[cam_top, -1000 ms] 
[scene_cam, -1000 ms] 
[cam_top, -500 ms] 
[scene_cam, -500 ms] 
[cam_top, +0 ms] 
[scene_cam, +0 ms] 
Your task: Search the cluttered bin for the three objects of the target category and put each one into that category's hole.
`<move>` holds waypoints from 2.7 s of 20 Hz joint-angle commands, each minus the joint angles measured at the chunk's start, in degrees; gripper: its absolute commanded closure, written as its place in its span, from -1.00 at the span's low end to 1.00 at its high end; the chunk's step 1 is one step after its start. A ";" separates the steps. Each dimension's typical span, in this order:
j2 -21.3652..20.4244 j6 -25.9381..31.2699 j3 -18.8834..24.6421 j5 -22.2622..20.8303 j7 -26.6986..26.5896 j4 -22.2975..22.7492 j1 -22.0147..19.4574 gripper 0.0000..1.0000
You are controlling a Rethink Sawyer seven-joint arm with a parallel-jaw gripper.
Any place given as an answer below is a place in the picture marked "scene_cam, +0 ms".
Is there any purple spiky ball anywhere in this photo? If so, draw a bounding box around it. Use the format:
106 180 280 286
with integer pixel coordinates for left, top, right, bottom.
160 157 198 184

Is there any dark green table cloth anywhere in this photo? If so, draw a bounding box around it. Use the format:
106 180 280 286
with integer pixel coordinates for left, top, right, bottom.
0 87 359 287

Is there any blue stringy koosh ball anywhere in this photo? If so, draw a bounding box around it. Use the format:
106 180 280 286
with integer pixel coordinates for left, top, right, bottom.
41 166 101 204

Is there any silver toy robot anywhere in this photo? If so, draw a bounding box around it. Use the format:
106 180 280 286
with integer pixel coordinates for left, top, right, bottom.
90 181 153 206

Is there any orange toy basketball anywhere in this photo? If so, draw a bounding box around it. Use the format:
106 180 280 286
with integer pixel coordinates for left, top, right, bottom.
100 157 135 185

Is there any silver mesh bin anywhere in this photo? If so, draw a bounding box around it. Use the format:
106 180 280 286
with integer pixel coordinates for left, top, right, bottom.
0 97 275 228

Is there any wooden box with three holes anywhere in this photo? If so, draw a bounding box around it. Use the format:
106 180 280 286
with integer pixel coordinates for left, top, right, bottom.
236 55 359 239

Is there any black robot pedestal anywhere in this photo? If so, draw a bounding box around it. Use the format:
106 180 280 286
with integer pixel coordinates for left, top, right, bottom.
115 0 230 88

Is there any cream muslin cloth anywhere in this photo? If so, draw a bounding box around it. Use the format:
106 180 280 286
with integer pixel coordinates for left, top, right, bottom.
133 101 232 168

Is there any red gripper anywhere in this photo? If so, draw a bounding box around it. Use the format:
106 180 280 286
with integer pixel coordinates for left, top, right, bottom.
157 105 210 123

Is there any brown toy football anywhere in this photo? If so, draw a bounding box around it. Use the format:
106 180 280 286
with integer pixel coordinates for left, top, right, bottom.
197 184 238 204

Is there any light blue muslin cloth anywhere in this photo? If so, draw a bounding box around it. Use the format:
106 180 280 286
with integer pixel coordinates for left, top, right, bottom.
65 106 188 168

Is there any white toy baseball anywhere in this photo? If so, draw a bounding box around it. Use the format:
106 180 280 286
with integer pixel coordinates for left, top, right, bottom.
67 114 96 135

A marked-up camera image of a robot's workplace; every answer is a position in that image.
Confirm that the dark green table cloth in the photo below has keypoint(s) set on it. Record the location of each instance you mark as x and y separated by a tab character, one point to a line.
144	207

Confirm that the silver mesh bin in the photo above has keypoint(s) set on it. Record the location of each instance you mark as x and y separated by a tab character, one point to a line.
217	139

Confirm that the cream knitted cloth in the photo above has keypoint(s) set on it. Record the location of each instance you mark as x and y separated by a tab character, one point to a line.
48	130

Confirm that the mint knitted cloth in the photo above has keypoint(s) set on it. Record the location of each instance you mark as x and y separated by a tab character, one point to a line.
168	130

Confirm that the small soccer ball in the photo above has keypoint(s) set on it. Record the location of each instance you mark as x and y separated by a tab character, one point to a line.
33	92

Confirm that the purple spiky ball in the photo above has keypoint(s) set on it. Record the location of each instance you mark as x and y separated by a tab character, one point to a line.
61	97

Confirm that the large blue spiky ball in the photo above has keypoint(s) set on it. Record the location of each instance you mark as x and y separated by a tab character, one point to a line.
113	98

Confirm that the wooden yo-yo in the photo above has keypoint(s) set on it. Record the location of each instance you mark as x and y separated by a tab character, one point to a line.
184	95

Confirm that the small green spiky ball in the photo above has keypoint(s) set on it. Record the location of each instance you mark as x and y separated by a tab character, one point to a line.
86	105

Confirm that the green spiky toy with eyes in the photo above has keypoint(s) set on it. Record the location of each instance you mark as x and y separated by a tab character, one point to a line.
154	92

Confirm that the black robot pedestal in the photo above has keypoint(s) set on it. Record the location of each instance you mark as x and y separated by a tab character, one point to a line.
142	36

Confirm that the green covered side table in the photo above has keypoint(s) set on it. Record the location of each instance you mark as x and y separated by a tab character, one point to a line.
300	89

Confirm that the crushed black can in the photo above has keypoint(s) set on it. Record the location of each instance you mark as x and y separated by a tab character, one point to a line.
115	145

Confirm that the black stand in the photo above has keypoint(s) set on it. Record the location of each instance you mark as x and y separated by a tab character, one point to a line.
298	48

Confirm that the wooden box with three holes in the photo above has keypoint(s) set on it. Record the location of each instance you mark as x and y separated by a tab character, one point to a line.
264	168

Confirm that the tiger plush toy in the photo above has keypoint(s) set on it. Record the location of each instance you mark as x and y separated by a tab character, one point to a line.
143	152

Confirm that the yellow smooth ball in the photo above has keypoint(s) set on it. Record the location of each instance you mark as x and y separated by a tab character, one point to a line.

※

- [PROBLEM TO WORK ON]:
Filter the records, keeping only lines that contain "answer", and show those lines.

- [EXERCISE OUTPUT]:
Any place given as an answer below is a place in the picture marked "scene_cam, +0 ms".
A marked-up camera image of a robot's workplace; every answer is a position in that image.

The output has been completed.